Instructions for the task >> Retype every line below precisely as it appears.

Data shown >>
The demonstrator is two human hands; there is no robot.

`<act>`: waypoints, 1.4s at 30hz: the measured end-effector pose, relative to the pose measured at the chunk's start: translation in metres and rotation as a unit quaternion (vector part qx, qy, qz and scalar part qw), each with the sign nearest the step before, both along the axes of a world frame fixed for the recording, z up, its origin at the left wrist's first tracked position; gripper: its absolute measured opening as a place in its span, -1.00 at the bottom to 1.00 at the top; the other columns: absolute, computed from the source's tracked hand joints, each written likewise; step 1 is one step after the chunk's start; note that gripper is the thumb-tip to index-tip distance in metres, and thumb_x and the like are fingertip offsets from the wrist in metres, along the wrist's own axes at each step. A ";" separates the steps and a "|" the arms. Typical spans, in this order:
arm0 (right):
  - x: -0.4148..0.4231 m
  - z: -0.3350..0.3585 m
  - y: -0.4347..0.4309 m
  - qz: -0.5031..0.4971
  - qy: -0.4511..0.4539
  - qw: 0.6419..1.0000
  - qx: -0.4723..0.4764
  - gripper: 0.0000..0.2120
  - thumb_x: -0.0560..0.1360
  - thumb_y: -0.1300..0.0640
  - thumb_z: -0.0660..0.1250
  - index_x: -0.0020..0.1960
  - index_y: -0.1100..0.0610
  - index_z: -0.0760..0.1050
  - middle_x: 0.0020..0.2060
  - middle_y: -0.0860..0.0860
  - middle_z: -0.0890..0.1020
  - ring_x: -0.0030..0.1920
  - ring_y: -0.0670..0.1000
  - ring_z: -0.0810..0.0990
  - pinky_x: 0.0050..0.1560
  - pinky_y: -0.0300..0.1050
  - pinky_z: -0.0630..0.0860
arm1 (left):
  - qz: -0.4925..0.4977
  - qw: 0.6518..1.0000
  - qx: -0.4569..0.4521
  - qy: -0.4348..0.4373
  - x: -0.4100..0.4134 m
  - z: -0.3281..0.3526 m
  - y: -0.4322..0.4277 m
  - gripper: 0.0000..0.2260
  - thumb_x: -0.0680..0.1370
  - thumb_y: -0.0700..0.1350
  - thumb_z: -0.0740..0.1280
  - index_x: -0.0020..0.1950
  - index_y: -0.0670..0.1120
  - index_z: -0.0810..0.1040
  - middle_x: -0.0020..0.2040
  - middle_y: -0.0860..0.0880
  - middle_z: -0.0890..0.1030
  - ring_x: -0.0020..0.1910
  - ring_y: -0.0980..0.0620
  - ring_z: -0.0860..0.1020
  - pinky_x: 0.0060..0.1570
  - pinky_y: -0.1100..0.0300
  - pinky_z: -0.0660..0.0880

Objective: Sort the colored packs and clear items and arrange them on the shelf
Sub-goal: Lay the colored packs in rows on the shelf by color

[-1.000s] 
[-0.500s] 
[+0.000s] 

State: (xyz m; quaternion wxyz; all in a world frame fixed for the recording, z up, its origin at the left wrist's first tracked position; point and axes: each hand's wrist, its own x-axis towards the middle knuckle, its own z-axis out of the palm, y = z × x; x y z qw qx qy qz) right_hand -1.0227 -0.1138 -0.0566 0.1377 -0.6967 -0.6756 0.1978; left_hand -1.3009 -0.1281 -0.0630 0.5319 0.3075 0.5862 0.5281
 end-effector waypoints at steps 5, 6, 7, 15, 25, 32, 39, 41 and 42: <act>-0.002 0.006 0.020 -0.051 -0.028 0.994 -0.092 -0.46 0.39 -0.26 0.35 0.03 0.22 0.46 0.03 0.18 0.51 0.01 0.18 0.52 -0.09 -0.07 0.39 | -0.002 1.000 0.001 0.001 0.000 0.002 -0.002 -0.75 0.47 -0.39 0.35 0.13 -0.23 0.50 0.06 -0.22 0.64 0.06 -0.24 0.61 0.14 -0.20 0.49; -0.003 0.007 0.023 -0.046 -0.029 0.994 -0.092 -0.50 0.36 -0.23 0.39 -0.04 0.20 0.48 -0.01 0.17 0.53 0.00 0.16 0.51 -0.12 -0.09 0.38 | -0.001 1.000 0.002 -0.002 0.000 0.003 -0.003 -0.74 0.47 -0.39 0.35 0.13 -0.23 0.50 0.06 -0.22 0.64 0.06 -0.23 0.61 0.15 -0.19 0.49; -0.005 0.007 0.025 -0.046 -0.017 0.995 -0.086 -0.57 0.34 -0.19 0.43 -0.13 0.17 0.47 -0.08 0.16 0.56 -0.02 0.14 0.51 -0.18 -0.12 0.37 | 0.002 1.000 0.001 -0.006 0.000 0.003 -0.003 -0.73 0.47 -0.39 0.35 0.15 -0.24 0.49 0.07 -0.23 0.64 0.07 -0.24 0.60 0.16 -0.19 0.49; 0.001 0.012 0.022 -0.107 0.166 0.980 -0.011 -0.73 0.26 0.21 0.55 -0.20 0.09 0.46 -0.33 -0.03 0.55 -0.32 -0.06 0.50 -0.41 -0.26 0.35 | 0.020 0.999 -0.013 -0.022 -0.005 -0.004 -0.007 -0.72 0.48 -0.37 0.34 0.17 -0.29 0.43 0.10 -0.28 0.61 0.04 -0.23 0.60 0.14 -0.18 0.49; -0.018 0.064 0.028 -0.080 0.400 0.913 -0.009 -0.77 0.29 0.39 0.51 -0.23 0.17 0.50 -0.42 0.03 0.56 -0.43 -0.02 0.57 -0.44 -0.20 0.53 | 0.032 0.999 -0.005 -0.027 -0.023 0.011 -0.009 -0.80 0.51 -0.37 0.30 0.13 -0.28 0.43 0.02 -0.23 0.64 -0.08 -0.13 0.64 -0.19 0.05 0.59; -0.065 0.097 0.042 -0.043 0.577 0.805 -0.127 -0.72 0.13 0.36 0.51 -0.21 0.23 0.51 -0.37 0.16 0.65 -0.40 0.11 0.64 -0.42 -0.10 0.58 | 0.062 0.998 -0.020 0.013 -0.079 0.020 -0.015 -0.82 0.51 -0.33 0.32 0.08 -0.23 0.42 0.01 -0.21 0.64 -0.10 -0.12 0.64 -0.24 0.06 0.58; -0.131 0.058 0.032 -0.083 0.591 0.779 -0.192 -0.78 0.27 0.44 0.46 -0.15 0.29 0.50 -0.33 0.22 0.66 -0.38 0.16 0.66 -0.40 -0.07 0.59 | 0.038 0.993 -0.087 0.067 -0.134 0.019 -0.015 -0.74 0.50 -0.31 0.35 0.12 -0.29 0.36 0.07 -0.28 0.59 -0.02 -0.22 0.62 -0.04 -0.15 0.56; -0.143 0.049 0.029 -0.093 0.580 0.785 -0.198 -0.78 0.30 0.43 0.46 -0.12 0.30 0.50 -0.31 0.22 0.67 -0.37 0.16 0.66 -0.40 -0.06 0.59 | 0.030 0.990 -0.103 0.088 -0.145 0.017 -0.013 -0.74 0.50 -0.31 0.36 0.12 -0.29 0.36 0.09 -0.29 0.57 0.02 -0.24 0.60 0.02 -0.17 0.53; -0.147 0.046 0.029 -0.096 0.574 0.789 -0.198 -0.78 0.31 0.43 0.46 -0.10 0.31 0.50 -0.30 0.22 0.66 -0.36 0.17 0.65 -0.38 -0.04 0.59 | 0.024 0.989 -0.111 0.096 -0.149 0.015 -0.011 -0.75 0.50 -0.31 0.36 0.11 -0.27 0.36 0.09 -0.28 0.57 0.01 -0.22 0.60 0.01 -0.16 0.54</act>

Written response >>
The demonstrator is two human hands; there is no robot.

`<act>`: waypoints, 1.4s at 30hz: the measured end-effector pose, relative to the pose measured at the chunk's start: translation in metres and rotation as a unit quaternion (vector part qx, qy, qz and scalar part qw), each with the sign nearest the step before, both along the axes of a world frame fixed for the recording, z up, its origin at the left wrist's first tracked position; gripper: its absolute measured opening as a place in its span, -1.00 at the bottom to 1.00 at the top; the other columns: absolute, computed from the source's tracked hand joints, each written likewise; step 1 is one step after the chunk's start; note that gripper is the thumb-tip to index-tip distance in metres, and thumb_x and the like are fingertip offsets from the wrist in metres, along the wrist's own axes at each step. A ";" separates the steps and a "|" the arms. Typical spans, in this order:
arm0 (right):
  - x: -0.4148..0.4231 m
  - z: -0.3350..0.3585 m
  - y: -0.4347..0.4309 m
  - qz: -0.5031..0.4971
  - qy: -0.4511..0.4539
  - qw: 0.6419..1.0000
  - qx: -0.4723..0.4764
  - gripper: 0.0000..0.2120
  - thumb_x: -0.0560..0.1360
  - thumb_y: -0.1300..0.0640
  - thumb_z: -0.0660..0.1250
  - index_x: -0.0020..0.1960
  - index_y: -0.1100..0.0610
  - index_z: -0.0760..0.1050
  - middle_x: 0.0020..0.2060
  - middle_y: -0.0860..0.0860
  - middle_z: -0.0890..0.1020
  - ring_x: -0.0030..0.1920
  - ring_y: -0.0670..0.1000
  - ring_z: -0.0810..0.0990
  - pinky_x: 0.0050..0.1560
  - pinky_y: -0.0300..0.1050
  - pinky_z: -0.0630..0.0860
arm1 (left):
  - qz: -0.4925..0.4977
  - qw: 0.6518..1.0000
  - qx: -0.4569..0.4521
  - qy: -0.4348..0.4373
  - x: -0.4100..0.4134 m
  - z: -0.3281..0.3526 m
  - y: -0.4322..0.4277 m
  - gripper: 0.0000..0.2260
  - thumb_x: -0.0680..0.1370
  - thumb_y: -0.0700..0.1350
  - thumb_z: -0.0740..0.1280
  - index_x: -0.0020..0.1950
  - index_y: -0.0670..0.1120
  - index_z: -0.0810..0.1040
  - middle_x: -0.0020..0.2040
  - middle_y: -0.0860..0.0880
  - middle_z: -0.0890..0.1030
  - ring_x: -0.0020..0.1910
  - ring_y: -0.0980..0.0620
  - ring_z: -0.0860..0.1020
  - pinky_x: 0.0060..0.1570
  - pinky_y: -0.1100..0.0300
  - pinky_z: -0.0660..0.0880

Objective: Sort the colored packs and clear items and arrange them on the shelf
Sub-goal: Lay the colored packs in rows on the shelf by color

[-1.000s] 
[-0.500s] 
[+0.000s] 

State: (xyz m; quaternion wxyz; all in a world frame fixed for the recording, z up, its origin at the left wrist's first tracked position; point and axes: each hand's wrist, its own x-axis towards the middle knuckle, its own z-axis out of the palm, y = z × x; x y z qw qx qy qz) right_hand -1.0227 -0.1138 -0.0566 0.1377 -0.6967 -0.6756 0.1978; left_hand -1.3009 -0.1281 -0.0630 0.5319 0.3075 0.5862 0.5281
 end-effector waypoints at steps 5, 6, 7, 15, 25, 32, 39, 41 and 42: <act>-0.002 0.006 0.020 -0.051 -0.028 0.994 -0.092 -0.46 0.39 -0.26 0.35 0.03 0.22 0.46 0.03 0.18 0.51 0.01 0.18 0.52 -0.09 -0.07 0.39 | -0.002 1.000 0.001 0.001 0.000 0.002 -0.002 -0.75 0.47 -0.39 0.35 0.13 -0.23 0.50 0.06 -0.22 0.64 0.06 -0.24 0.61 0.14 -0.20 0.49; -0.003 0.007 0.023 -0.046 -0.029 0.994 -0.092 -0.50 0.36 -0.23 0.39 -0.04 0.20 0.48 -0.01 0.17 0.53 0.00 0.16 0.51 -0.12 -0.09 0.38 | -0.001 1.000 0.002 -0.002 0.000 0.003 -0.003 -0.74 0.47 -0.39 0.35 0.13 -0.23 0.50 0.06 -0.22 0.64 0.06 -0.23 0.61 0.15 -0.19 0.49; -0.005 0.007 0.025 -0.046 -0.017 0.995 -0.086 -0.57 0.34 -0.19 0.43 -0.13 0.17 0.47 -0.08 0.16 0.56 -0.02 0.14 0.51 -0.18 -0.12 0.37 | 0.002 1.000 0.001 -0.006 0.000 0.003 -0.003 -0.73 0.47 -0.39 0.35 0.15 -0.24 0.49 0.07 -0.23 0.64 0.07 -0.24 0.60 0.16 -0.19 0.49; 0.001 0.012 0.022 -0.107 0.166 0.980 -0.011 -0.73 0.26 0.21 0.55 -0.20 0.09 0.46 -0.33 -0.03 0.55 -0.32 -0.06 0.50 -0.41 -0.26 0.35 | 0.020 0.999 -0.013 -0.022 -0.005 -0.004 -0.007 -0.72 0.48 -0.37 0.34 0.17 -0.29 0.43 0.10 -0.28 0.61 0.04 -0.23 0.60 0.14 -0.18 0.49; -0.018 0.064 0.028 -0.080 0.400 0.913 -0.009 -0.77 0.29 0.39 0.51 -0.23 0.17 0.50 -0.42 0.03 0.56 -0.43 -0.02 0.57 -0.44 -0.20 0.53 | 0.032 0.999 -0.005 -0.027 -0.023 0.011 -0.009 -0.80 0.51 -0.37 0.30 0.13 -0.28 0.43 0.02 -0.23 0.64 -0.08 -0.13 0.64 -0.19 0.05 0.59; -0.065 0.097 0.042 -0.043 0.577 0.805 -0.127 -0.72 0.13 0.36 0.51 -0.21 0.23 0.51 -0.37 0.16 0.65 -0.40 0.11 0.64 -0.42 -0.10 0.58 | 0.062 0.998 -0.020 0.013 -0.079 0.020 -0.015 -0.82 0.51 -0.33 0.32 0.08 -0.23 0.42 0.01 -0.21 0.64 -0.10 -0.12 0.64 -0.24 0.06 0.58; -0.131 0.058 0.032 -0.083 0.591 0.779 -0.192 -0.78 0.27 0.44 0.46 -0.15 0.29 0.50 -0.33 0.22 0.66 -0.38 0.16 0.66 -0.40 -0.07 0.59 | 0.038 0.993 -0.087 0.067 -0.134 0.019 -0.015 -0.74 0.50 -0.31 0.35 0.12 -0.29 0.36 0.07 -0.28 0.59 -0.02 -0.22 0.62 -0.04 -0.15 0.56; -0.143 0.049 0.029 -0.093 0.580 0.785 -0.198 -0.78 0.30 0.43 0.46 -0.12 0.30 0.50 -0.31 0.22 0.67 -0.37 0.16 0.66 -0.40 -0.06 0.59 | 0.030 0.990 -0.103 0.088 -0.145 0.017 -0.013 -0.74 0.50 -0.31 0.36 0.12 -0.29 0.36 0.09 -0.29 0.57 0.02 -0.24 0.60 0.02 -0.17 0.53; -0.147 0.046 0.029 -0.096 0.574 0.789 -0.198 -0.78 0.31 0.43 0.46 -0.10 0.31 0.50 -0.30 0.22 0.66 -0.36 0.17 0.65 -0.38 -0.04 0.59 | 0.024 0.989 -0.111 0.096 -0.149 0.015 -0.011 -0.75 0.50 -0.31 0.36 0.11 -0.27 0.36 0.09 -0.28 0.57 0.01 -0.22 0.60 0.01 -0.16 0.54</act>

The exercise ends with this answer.